■ **Work instruction**
Print the data below exactly, but only the lines from the one containing "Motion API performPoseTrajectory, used" down to the one containing "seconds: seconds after", inclusive.

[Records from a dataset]
---

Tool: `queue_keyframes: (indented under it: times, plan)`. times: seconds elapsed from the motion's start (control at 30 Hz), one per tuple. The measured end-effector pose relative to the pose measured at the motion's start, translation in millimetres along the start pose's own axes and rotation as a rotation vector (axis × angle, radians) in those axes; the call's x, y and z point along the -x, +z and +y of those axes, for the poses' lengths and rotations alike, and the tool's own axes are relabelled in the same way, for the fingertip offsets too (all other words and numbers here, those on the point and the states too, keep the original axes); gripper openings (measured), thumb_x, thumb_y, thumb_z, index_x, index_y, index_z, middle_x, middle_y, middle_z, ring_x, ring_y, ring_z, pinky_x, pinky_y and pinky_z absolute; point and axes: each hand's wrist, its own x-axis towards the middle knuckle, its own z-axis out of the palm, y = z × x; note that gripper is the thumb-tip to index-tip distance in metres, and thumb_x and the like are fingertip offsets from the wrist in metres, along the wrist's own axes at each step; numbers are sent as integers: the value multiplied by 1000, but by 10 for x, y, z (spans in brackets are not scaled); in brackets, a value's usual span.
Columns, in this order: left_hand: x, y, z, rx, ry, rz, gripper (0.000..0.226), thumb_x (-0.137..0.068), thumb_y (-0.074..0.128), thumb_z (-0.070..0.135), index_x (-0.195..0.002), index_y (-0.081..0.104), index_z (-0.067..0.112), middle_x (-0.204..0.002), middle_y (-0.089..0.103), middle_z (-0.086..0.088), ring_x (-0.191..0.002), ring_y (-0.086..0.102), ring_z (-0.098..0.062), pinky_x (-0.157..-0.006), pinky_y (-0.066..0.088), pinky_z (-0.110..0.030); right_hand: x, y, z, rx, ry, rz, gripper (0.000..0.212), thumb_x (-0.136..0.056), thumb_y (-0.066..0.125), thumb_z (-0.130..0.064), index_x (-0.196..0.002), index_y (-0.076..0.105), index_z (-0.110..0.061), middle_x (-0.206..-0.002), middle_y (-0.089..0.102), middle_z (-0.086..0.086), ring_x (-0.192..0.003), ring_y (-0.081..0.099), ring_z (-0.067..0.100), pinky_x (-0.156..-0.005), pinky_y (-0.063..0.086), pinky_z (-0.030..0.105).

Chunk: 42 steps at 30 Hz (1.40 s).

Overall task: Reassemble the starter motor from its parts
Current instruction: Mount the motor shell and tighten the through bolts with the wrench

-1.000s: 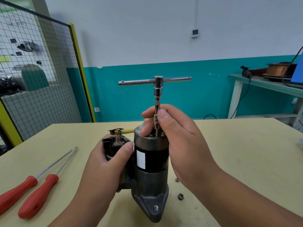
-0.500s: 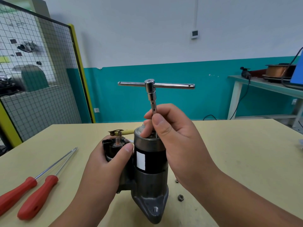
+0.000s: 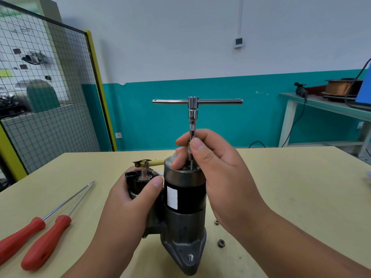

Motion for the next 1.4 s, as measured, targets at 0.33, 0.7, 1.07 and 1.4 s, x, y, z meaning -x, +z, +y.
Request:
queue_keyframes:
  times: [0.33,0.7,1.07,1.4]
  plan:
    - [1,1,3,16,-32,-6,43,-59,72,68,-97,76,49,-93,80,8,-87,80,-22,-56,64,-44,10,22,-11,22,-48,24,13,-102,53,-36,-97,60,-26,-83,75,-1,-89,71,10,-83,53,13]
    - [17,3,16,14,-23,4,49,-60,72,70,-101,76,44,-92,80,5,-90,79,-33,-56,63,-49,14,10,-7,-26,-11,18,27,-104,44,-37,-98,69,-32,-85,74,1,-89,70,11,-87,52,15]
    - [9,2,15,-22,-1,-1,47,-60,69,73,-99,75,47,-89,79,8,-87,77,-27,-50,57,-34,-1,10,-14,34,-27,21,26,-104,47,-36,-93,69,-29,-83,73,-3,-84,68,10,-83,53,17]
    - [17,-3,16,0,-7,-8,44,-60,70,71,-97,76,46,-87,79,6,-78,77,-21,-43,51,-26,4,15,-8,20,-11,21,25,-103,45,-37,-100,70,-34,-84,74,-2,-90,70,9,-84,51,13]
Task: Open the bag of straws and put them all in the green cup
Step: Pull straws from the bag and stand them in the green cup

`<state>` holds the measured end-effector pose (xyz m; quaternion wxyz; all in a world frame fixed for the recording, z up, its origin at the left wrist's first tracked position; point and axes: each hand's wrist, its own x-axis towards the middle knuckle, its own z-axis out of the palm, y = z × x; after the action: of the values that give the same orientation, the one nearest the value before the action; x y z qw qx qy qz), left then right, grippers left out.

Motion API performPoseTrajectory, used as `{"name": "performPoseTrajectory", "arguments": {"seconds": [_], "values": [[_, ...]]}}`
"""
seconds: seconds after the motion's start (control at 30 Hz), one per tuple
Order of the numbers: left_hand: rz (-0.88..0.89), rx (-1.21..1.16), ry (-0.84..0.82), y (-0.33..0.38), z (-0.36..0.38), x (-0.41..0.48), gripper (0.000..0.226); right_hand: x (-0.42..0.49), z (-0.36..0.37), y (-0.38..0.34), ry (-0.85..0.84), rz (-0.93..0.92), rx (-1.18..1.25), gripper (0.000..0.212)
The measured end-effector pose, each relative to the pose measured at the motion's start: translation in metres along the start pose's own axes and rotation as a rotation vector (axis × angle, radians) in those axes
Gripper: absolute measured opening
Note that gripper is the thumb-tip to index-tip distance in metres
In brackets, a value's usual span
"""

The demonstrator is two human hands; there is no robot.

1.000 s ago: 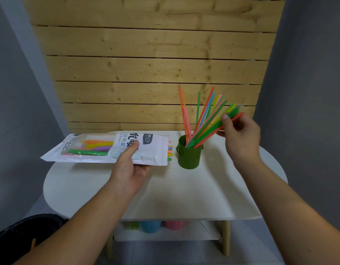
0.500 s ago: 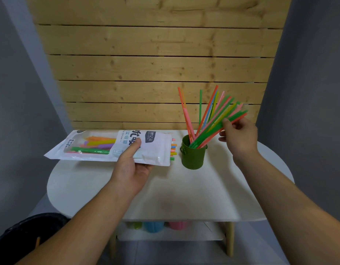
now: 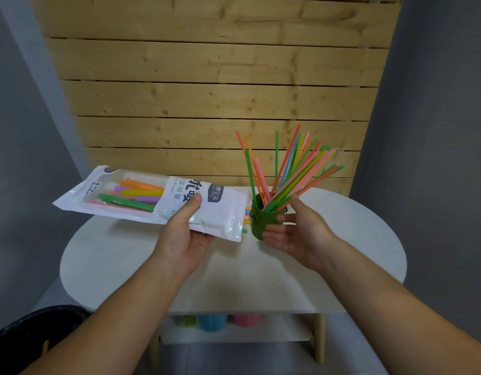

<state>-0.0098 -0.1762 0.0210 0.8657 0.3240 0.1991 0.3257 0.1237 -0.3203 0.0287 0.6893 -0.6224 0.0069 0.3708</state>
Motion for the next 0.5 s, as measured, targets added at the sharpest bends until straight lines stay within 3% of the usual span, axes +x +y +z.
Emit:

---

■ **Task solution**
Motion API performPoseTrajectory, used as `{"name": "performPoseTrajectory", "arguments": {"seconds": [_], "values": [[_, ...]]}}`
"""
seconds: seconds after the motion's start (control at 30 Hz), one per tuple

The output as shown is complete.